In her Manhattan office, Eleanor handed me an EMDR machine with buzzers and headphones. It would play a noise in my left ear, while buzzing a vibrator in my left hand—then play a noise in my right ear and buzz my right. This wasn’t hypnosis, she emphasized. I’d be in full control of my faculties and could stop or change course whenever I wanted to. Then she pulled out a worksheet that consisted of a series of questions, and as we went through each one, she marked down my answers with an eaten-up pencil.
“Have you ever found yourself in a place with no memory of how you got there?”
“No,” I responded.
“Have you ever found yourself dressed in clothes with no idea how they got on you?”
“No.”
“Have you ever felt like you were able to watch yourself at a distance, as if you were watching a movie of your life?”
I knew what Eleanor was trying to do. She was trying to figure out how dissociated I was. When I was first diagnosed with C-PTSD, though many symptoms were familiar to me—depression, aggression, yadda yadda—I was relieved to find a couple of symptoms that did not resonate. Mainly those of dissociation. “Dissociation is common with complex PTSD,” I’d read. “Dissociation can manifest as flashbacks, out-of-body experiences, trances, amnesia, and episodes of time loss.”[2] I was somewhat unobservant, sure, with a tendency to trip on the edge of carpets a lot, but the word “dissociated” seemed strong to me.
An extreme form of dissociation is dissociative identity disorder (DID), brought into the mainstream by United States of Tara, a smart but short-lived Showtime series starring Toni Collette. Whenever she was triggered, the main character, Tara, would disappear into different alter egos—a perfectionistic housewife, a hard-drinking male Vietnam vet, a flirty teenager. Each time she transformed, she’d completely black out, and when Tara came back to her own body, she could not remember the damage her “alters” had wreaked.
That wasn’t me. I didn’t black out. If anything, I was proud that I remembered so much about my trauma, that I could recall the viscera of the most violent moments of my childhood.
After a few more questions, I interrupted Eleanor. “Look, I’m obviously messed up in a bunch of different ways, but I don’t think I’m really that dissociated.”
She nodded patiently but finished her worksheet anyway. I answered “no” pointedly to every question.
Then Eleanor said we should settle on just the right memory to focus on during EMDR. It should be an early moment of trauma that I felt was critical to process. Did I have any ideas?
I flipped through my Rolodex. “Well,” I said, “there are kind of a lot.
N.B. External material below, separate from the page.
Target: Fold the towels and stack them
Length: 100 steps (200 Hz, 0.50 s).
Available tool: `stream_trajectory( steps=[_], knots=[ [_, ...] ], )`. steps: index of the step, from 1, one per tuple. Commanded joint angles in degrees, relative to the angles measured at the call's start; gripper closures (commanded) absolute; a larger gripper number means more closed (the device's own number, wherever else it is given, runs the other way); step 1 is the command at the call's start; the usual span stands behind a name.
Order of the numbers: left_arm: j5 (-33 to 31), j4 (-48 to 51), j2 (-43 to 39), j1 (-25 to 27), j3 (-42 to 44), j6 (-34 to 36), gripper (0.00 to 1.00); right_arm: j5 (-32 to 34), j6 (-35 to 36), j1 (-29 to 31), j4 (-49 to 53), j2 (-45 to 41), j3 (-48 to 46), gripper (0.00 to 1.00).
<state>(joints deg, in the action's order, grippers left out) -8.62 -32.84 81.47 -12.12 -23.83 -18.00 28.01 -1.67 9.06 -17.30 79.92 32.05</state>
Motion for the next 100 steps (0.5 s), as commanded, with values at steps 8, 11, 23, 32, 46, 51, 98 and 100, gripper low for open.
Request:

Like, there’s the one involving the golf club…” I described the incident in all of its gory detail.
She listened patiently, and when I was done, she asked, “On a scale of one to ten, ten being most disturbing, how disturbing is that memory?”
How do you give a numerical value to how you feel about your parents trying to kill you? I guessed that maybe near-death experiences should automatically qualify as nines, but when I sat with it—when I imagined that actual golf club whooshing toward my head—I felt nothing. “Um. Like, a two, maybe?”
Eleanor cocked her head. “A two?”
“Yeah, like, I’ve thought about that memory a lot, I guess. I think I’ve processed it. Because it’s not really that disturbing. I tell people about that one a lot. So, I dunno, I’m not upset right now thinking about it.”